Flashback
"The night my parents died was the night the world reminded me that humans were never meant to win.
Eight Years Ago.
I still remember the smell of that night.
The night had been calm, almost peaceful. Moonlight slipped through the curtains of my bedroom window, painting pale silver lines across the floor. I had fallen asleep to the distant sound of my parents talking downstairs, their voices soft and comforting.
Back then, home still felt safe.
I didn’t know monsters had already found us.
The scream woke me up.
My eyes snapped open as my heart began to pound violently against my chest. At first I thought it was part of a dream, some fading nightmare clinging to the edges of sleep.

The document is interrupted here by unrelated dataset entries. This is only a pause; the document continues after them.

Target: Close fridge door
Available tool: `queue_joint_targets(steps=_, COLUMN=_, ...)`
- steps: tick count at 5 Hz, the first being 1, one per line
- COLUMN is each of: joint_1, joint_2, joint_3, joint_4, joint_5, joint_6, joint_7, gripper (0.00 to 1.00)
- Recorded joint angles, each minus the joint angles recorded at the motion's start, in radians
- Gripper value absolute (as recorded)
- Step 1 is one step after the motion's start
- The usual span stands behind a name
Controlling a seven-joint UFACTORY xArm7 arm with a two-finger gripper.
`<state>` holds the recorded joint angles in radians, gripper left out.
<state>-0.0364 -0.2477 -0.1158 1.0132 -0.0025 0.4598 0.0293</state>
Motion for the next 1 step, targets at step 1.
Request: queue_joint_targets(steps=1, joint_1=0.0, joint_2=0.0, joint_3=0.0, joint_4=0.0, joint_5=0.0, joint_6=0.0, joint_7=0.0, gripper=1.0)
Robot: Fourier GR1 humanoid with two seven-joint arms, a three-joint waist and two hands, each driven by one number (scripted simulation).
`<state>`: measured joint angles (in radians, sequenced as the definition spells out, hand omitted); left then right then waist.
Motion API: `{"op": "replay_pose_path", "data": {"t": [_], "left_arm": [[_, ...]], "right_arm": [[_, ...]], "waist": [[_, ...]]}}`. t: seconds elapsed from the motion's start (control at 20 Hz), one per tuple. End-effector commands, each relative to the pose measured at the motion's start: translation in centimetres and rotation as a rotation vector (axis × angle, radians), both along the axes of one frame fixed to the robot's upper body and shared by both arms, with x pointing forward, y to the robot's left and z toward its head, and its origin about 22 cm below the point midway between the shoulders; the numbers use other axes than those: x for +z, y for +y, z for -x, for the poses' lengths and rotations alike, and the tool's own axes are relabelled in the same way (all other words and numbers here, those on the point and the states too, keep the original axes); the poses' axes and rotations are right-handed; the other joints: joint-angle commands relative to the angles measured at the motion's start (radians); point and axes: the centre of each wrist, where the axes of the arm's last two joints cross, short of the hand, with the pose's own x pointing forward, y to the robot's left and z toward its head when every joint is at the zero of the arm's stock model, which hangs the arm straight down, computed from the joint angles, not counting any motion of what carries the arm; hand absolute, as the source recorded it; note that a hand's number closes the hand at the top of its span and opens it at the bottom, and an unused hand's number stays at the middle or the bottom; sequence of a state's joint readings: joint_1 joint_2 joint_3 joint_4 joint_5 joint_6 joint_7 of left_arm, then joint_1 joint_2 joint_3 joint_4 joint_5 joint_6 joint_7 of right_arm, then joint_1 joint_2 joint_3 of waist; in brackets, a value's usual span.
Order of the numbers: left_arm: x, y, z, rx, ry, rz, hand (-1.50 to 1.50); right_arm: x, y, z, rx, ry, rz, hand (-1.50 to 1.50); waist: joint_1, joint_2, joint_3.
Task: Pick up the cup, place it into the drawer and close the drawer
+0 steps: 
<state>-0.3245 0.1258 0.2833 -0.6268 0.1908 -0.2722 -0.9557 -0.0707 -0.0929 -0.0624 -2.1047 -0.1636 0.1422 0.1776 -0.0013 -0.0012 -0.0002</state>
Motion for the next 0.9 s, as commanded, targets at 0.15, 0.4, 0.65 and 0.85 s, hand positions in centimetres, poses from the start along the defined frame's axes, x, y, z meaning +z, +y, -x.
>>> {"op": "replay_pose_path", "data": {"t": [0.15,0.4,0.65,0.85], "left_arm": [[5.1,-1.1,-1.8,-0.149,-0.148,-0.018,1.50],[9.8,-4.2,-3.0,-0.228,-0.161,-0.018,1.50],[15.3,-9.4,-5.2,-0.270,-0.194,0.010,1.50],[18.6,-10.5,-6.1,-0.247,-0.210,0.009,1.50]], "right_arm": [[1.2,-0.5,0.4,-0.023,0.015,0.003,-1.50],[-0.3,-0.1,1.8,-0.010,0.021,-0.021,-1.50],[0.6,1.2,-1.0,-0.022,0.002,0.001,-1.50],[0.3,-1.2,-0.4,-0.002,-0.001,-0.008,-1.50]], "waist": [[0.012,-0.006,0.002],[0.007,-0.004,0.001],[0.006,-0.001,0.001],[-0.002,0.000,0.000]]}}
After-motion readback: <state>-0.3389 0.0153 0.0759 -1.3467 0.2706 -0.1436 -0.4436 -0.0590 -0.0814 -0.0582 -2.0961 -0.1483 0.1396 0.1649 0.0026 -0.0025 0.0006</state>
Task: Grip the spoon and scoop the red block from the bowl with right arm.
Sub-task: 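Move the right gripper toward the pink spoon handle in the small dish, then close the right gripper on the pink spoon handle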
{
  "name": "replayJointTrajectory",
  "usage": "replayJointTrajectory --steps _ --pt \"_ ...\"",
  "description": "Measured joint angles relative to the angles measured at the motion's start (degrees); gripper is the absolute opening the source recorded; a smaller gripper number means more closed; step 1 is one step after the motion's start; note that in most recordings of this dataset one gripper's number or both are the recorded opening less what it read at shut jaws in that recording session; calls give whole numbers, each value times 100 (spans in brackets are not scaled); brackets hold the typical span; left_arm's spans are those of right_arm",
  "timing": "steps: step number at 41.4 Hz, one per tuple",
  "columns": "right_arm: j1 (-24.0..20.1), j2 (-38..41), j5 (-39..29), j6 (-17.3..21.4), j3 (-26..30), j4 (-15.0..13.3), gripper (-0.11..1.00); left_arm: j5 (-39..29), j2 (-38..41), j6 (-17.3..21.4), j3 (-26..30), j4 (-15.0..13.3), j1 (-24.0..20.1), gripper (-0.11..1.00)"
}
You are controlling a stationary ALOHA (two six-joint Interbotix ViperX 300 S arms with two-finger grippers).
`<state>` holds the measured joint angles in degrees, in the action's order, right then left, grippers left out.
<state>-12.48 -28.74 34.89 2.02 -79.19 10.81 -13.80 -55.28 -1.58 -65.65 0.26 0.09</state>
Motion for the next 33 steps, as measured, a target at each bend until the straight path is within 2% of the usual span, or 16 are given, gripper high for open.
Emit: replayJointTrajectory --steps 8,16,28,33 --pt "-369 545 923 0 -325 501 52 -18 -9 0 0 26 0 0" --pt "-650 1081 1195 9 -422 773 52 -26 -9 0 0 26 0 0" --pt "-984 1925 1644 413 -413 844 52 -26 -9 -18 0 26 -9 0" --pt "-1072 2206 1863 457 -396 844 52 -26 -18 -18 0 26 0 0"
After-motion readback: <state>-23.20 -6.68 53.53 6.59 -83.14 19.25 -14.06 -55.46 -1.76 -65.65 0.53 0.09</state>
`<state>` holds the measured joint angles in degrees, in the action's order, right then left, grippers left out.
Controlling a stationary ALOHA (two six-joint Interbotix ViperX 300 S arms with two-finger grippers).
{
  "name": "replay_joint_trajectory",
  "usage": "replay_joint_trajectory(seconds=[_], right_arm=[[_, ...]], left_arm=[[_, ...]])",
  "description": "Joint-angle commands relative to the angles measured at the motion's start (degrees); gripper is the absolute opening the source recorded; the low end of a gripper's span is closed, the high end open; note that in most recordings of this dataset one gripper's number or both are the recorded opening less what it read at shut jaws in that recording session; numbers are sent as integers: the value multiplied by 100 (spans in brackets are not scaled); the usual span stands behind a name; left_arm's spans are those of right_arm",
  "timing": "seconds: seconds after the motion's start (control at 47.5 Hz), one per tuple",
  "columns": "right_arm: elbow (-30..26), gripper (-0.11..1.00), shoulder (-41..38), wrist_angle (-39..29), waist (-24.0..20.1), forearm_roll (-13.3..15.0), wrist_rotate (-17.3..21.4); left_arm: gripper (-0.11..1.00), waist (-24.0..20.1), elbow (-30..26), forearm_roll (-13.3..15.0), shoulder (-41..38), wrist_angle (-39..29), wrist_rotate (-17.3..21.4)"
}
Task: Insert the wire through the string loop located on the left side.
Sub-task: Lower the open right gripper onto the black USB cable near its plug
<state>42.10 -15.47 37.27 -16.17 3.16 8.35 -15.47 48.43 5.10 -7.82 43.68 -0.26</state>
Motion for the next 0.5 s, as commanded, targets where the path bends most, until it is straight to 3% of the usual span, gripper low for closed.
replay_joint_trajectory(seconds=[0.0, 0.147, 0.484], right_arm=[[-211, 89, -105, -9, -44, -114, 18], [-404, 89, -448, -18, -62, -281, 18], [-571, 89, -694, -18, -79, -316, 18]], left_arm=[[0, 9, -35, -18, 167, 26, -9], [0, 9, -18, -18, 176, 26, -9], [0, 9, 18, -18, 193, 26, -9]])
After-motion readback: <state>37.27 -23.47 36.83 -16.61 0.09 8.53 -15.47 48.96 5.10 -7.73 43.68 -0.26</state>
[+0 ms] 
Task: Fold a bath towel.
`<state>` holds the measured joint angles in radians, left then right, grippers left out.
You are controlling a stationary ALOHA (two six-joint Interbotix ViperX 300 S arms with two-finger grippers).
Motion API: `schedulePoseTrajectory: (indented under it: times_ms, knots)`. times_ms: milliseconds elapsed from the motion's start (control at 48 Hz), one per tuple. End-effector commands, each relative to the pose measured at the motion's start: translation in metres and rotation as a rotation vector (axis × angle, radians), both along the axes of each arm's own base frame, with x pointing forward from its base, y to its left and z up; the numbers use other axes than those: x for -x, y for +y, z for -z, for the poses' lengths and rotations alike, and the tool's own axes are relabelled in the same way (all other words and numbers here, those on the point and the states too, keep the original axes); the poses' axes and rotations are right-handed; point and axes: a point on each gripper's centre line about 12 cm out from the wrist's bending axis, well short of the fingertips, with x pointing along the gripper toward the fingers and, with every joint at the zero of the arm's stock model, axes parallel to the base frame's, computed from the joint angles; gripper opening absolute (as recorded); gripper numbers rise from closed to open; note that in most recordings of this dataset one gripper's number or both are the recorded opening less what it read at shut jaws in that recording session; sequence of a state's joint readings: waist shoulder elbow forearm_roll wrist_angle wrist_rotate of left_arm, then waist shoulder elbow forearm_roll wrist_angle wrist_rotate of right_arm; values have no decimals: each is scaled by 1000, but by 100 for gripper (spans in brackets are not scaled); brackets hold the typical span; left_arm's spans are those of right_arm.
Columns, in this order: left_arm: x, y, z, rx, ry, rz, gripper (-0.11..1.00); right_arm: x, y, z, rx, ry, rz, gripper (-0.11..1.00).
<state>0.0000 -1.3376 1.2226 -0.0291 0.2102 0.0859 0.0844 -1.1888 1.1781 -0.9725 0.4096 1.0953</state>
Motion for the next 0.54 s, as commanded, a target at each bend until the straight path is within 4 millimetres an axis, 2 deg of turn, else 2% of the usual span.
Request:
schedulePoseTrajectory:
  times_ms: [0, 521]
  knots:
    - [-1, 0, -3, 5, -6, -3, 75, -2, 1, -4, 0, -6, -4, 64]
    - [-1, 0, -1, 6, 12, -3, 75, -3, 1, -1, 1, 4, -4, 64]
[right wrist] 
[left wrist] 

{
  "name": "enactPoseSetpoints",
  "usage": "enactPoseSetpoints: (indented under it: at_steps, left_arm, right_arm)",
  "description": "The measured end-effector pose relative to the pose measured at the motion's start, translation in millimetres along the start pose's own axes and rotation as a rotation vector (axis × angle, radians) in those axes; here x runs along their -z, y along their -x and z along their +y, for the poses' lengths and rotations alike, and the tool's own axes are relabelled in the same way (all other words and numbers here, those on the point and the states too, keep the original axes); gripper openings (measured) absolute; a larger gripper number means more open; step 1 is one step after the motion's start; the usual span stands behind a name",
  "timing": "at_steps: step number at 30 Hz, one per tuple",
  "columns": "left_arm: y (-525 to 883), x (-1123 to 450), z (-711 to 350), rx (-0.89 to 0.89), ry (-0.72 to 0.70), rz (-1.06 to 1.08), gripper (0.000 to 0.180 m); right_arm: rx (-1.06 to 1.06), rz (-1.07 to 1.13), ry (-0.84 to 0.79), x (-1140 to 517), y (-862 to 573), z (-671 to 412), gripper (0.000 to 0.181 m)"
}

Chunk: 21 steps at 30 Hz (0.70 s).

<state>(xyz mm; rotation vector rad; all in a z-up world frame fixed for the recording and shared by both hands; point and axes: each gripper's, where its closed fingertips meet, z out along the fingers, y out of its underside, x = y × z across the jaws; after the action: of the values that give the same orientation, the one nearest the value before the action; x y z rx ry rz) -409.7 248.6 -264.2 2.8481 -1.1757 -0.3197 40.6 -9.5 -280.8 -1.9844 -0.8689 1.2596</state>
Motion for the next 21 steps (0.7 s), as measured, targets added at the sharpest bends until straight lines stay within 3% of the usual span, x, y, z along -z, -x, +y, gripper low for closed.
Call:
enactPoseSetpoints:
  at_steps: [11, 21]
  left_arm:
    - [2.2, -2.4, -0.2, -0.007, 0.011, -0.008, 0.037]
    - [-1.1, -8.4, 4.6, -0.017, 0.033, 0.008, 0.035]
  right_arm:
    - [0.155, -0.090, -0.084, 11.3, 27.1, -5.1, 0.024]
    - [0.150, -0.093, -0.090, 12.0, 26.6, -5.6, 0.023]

Then something crashed downstairs.
Glass shattered.
Furniture scraped violently across the floor.
And then I heard my mother’s voice.
“Marcus!”
The fear in her voice made my stomach twist.
I sat up slowly in bed, clutching my blanket tightly as confusion filled my chest.
“Mom?” I called weakly.
No answer.
Another loud crash echoed through the house.
Then footsteps.
Heavy.
Slow.
Wrong.
Before I could move, my bedroom door suddenly burst open so hard it slammed against the wall.
I screamed.
My father rushed inside, his face pale and strained in the dim moonlight. I had never seen him look like that before. He looked terrified.
“Dad?” My voice trembled.
He rushed toward my bed and grabbed my shoulders firmly.
“Seraphina, listen to me,” he whispered urgently. “You need to hide. Right now.”
“What’s happening?” I asked, my chest tightening with fear.
Before he could answer—
Footsteps echoed from the hallway.
Slow.
Calm.
Like whoever was coming wasn’t worried about anything at all.
My father turned toward the door, his body instantly moving in front of me.
Then the doorway darkened.
A tall figure stepped inside.
The air in the room suddenly felt colder.
Moonlight revealed pale skin that almost looked grey… red eyes glowing faintly in the darkness… and long fangs resting behind a slow smile.
My breath caught in my throat.
A vampire.
Behind him, my mother stumbled into the room. Tears ran down her face as she clutched the doorframe for support.
“Please,” she begged, her voice breaking. “Please don’t hurt them.”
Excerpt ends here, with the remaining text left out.